Free to the public, the event is sponsored by the Greater Baltimore Community Housing Resource Board. Co-sponsors include Baltimore Neighborhoods Inc., The Baltimore Urban League, the Citizens Planning and Housing Association, the Community Assistance Network, and Morgan's Institute for Urban Research. To register in advance, call the housing board at 661-7407.
On the 10th anniversary of his most famous horse's dramatic win in the Belmont Stakes, thoroughbred horse breeder and Ryland Group founder Jim Ryan will begin a new chapter in the history of his Ryehill Farm in Mount Airy.
On Saturday, 10 years after Caveat won the Belmont Stakes, Mr. Ryan will open the first section of The Paddocks at Ryehill Farm, an estate-home community of 88 homesites, each two to three acres in size.

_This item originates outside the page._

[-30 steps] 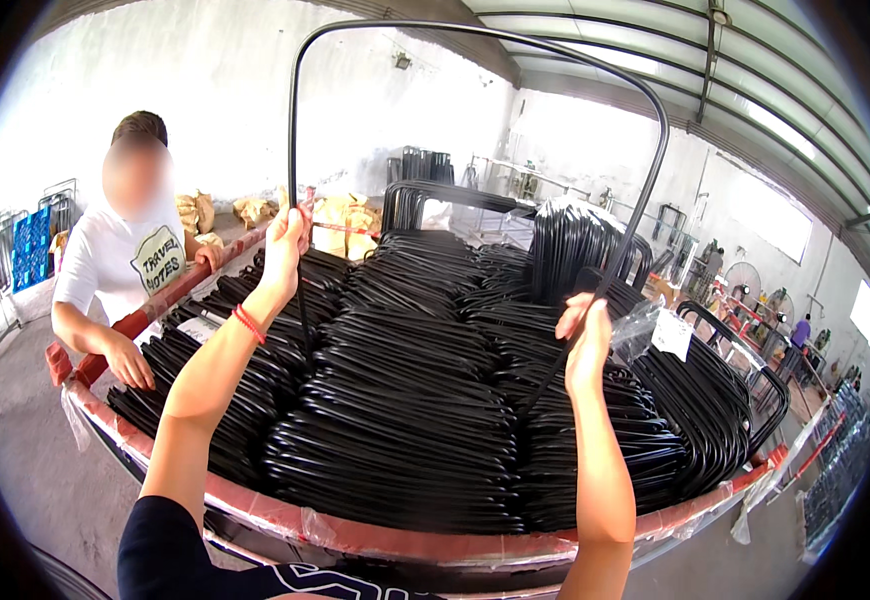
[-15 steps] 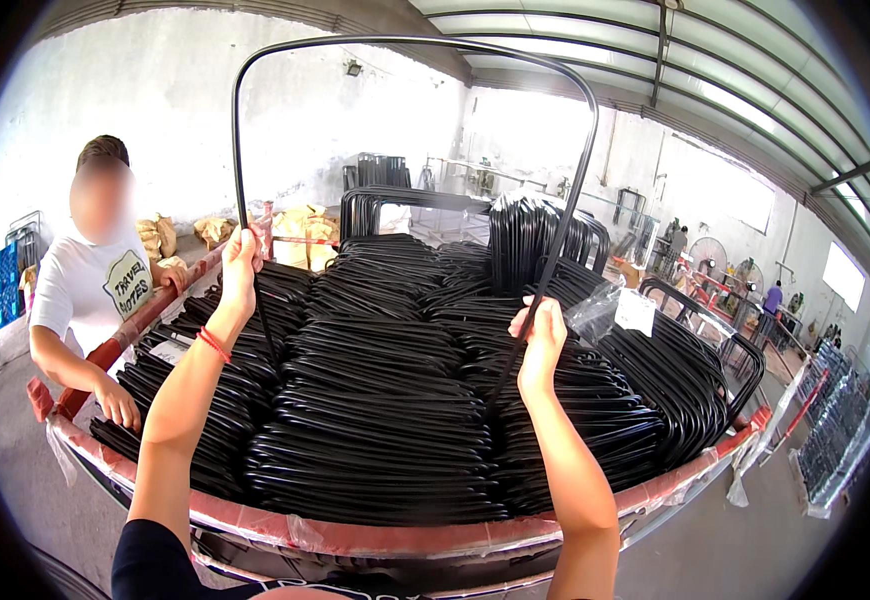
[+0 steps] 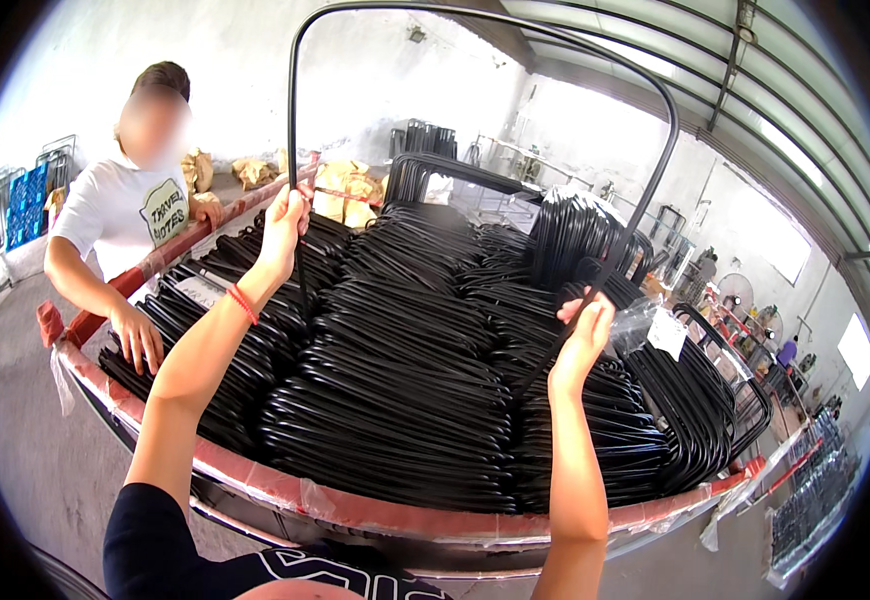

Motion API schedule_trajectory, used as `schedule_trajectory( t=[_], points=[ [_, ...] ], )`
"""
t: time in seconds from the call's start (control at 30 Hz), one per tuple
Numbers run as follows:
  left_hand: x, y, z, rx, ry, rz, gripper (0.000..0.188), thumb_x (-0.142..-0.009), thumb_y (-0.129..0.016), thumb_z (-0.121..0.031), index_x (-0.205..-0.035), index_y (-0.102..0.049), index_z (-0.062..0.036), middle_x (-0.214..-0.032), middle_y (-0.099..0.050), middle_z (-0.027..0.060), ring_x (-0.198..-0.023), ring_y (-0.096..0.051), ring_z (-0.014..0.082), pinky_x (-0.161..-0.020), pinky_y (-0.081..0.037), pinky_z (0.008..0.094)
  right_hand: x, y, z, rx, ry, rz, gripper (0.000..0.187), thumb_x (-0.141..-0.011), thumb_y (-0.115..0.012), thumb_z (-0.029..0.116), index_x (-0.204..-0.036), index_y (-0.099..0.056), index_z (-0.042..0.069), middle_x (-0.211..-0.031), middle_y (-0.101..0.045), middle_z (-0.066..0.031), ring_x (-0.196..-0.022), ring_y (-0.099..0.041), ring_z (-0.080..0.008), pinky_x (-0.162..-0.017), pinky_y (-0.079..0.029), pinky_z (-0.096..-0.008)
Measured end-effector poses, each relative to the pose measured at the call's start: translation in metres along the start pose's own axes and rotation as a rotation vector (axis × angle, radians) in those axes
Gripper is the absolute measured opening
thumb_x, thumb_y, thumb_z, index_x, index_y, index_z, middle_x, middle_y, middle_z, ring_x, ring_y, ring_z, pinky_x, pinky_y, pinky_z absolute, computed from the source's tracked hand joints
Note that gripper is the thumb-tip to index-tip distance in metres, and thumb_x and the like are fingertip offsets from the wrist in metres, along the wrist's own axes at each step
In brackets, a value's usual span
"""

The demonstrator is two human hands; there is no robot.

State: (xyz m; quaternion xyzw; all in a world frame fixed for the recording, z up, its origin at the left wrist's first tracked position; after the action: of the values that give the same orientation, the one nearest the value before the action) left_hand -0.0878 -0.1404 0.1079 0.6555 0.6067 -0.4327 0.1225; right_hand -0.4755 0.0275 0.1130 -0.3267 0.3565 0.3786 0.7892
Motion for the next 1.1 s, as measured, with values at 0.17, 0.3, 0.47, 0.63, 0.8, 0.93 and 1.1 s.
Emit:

C&P; Homes, GYC Builders, H. R. Jenkins, Rylea Homes and Williamsburg Builders will construct the homes at The Paddocks, which is being designed to preserve the best of the Carroll County horse farm.
Mr. Ryan, who retired as Ryland's chairman and chief executive officer 12 years ago, stresses that his return to real estate is temporary. "I built over 30,000 homes at Ryland," he said. "That's quite enough for one lifetime."
* Architect Keith Mehner, whose design for the Maryland Institute's Japanese sculpture studio won a national honor award from the American Institute of Architects, has opened his own architectural firm at 306 Thornhill Road in Baltimore.
* The Enterprise Foundation promoted Helen Fink and Herschelle Reed-Morris to the position of program director.
* James Arnold, Carol Currotto and Daniel Harris have formed a new architecture and interior design firm called Point Three Inc. Their offices are at 1701 Union Ave. in Baltimore.